For the data below, give again exactly the lines from the one containing "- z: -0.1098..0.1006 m" through the one containing "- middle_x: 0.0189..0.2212", both ends included, and no others.

PROVIDED MATERIAL:
━━━
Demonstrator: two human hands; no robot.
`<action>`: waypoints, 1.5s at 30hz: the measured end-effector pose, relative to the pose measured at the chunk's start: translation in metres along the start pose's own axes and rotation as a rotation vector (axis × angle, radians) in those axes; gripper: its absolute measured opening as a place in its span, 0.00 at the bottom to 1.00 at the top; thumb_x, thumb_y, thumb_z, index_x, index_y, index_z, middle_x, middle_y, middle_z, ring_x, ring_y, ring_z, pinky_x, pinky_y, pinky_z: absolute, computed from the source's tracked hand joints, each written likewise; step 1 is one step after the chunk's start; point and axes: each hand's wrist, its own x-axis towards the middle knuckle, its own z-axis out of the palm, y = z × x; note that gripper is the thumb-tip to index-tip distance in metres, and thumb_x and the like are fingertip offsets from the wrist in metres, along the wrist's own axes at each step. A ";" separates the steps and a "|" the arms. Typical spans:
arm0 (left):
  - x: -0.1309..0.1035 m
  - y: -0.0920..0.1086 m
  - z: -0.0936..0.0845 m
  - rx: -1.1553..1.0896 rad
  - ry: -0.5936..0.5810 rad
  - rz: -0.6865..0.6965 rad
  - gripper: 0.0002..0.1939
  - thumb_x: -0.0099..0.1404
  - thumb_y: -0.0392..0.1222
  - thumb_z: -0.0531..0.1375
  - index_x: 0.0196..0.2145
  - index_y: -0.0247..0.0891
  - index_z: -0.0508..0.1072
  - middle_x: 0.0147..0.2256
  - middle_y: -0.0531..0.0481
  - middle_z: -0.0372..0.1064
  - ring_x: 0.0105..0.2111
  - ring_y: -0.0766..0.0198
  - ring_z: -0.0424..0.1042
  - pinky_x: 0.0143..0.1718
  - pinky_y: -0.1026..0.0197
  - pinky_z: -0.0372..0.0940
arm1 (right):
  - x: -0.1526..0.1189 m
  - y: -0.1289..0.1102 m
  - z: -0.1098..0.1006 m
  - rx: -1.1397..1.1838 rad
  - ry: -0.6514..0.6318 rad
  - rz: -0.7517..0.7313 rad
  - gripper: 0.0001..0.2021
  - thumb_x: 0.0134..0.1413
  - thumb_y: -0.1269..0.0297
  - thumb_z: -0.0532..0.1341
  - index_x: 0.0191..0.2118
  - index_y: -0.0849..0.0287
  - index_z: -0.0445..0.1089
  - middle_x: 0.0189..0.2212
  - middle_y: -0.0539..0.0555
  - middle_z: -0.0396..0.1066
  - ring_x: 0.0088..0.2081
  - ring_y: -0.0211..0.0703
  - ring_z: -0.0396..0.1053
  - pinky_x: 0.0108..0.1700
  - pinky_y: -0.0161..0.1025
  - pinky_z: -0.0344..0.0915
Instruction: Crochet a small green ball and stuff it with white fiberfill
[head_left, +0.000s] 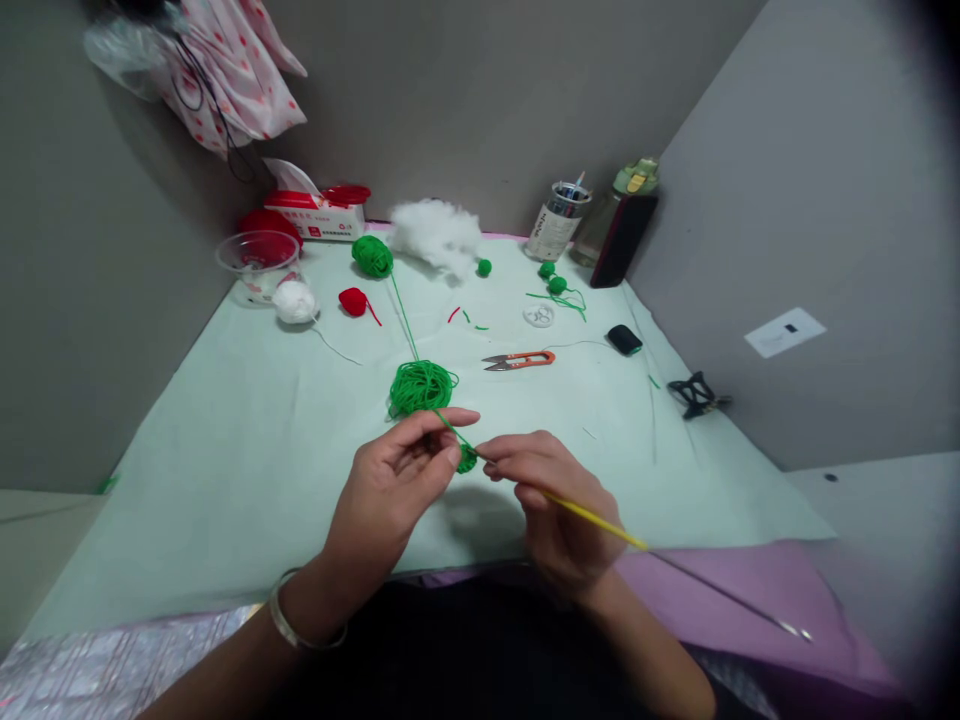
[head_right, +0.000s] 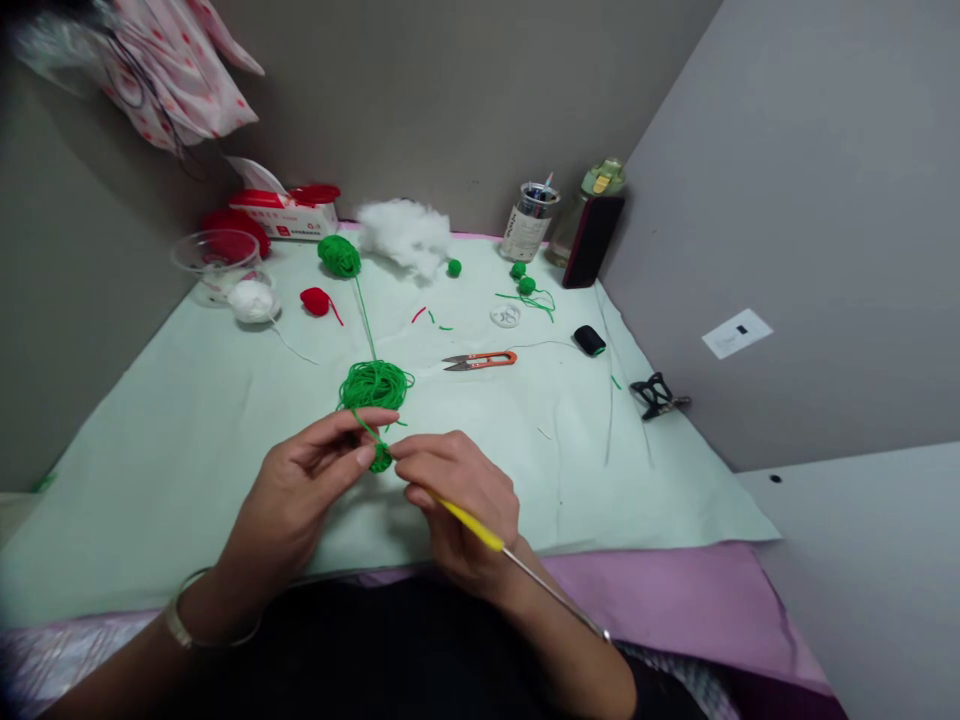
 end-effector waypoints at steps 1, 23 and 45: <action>-0.001 0.001 0.001 0.010 0.010 0.008 0.10 0.68 0.41 0.67 0.47 0.46 0.85 0.35 0.52 0.75 0.37 0.64 0.73 0.43 0.64 0.70 | -0.001 0.000 0.000 -0.006 -0.003 0.003 0.11 0.72 0.71 0.58 0.52 0.55 0.76 0.41 0.58 0.81 0.46 0.48 0.79 0.42 0.47 0.77; -0.005 -0.004 0.010 -0.197 0.100 -0.026 0.20 0.59 0.37 0.74 0.50 0.44 0.84 0.36 0.53 0.73 0.39 0.65 0.72 0.49 0.63 0.69 | -0.010 0.009 0.013 -0.272 -0.024 -0.087 0.20 0.66 0.74 0.64 0.58 0.46 0.75 0.45 0.56 0.81 0.44 0.49 0.81 0.44 0.45 0.80; 0.000 -0.009 0.011 -0.418 0.046 -0.173 0.22 0.59 0.40 0.74 0.52 0.41 0.83 0.37 0.50 0.76 0.41 0.62 0.73 0.47 0.62 0.67 | -0.005 0.004 0.021 -0.111 0.091 0.097 0.18 0.65 0.73 0.65 0.55 0.46 0.79 0.45 0.54 0.79 0.44 0.45 0.79 0.43 0.43 0.79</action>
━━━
SOLUTION TO THE EXERCISE:
  - z: -0.1098..0.1006 m
  - rx: -1.1397..1.1838 rad
  - ry: -0.6514..0.6318 rad
  - rz: -0.7517..0.7313 rad
  - gripper: 0.0001..0.2021
  - thumb_x: 0.0134..0.1413
  - thumb_y: -0.1269..0.0297
  - thumb_z: -0.0532..0.1341
  - index_x: 0.0191..0.2118
  - index_y: -0.0849..0.0287
  - index_z: -0.0445..0.1089
  - middle_x: 0.0189..0.2212

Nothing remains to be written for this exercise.